- _PROBLEM REQUIREMENTS_:
Return a copy of each line in the listing that includes the word "wall".

- _DATA PROVIDED_:

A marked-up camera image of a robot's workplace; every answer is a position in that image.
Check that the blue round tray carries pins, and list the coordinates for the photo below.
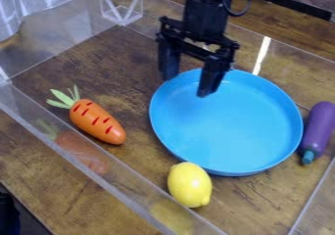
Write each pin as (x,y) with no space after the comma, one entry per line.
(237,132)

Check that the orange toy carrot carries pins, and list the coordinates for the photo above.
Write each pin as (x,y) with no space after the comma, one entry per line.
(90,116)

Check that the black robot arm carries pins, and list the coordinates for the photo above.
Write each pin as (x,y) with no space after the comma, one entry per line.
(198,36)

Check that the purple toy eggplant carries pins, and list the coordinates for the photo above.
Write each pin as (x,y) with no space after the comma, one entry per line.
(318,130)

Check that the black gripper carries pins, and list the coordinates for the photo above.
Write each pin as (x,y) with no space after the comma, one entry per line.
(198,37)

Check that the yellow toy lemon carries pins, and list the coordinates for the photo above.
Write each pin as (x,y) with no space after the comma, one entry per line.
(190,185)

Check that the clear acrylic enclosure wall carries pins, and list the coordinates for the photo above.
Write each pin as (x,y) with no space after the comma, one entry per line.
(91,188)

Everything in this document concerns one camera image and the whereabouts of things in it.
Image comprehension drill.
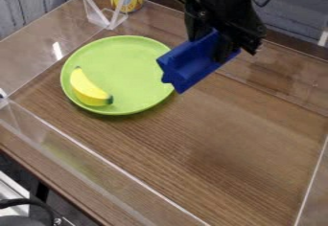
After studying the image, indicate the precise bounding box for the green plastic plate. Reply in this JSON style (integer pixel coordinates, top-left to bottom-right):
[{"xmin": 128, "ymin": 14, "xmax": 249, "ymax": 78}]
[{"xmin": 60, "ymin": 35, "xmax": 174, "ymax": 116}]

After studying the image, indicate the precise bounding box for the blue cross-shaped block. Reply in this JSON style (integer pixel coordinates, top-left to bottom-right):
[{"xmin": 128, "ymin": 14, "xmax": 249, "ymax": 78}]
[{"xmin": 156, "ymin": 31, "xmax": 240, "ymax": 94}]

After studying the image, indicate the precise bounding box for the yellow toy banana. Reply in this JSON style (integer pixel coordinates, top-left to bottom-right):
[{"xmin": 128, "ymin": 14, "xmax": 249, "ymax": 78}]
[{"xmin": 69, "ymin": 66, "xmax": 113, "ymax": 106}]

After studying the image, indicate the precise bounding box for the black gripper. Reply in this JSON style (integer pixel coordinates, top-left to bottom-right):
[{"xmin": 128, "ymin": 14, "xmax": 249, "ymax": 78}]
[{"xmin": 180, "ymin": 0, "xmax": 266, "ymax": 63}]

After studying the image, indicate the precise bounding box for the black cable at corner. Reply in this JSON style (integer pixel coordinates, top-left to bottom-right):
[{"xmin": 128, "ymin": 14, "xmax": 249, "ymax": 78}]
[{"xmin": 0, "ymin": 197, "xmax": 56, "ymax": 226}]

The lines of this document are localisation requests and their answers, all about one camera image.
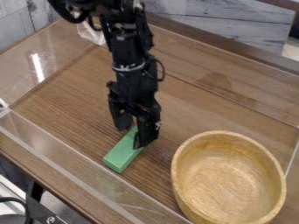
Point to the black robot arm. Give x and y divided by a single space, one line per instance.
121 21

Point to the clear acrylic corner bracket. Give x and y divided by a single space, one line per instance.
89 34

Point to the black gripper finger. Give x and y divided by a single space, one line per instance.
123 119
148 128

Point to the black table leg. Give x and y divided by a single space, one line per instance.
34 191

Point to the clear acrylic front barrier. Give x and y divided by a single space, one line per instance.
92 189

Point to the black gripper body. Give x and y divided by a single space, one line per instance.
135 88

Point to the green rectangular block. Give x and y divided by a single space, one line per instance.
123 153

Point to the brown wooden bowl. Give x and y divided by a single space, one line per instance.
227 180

---

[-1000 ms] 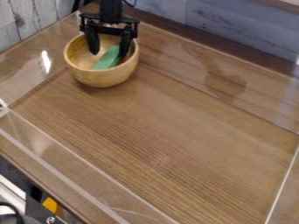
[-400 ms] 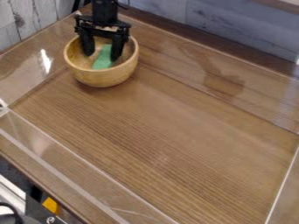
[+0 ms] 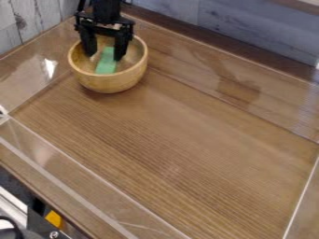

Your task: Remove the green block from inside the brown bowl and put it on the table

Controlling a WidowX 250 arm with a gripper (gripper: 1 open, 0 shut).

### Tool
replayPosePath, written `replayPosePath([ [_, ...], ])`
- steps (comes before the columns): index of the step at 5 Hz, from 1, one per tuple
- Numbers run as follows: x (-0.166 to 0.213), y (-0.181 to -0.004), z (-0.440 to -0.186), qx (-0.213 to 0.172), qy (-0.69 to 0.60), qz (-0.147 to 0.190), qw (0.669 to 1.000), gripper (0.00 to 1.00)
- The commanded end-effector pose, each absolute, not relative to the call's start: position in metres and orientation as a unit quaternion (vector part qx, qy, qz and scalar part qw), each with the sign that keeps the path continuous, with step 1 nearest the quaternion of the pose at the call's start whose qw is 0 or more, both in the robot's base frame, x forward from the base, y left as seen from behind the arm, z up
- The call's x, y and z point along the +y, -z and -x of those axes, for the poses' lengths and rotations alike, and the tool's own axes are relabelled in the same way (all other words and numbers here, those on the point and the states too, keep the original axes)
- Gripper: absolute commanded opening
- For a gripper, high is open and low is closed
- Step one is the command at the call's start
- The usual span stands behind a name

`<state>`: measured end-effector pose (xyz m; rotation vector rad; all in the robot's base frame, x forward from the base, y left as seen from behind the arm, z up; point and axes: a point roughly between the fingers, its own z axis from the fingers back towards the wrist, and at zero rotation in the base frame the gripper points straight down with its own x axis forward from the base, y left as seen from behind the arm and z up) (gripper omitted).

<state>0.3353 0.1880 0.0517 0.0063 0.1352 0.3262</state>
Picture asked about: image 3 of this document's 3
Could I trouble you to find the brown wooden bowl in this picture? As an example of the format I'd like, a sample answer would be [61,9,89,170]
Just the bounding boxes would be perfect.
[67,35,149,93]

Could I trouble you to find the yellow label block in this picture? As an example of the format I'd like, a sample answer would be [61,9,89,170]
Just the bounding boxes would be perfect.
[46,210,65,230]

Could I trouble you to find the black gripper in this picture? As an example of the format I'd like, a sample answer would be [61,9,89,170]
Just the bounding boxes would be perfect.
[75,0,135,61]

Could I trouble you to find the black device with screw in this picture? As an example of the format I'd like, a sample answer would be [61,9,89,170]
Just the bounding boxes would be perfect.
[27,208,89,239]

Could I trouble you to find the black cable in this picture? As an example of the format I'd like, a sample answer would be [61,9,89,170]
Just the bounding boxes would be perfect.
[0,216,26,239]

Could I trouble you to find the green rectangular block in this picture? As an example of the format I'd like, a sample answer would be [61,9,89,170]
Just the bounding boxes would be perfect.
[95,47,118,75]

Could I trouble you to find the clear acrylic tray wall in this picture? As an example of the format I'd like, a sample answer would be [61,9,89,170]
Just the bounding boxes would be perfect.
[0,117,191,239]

- _RESULT_:
Check that the clear acrylic enclosure wall carries pins, and list the coordinates for the photo above.
Could I trouble you to find the clear acrylic tray wall in this picture? As an example of the format I'd like, a sample answer would be [61,9,89,170]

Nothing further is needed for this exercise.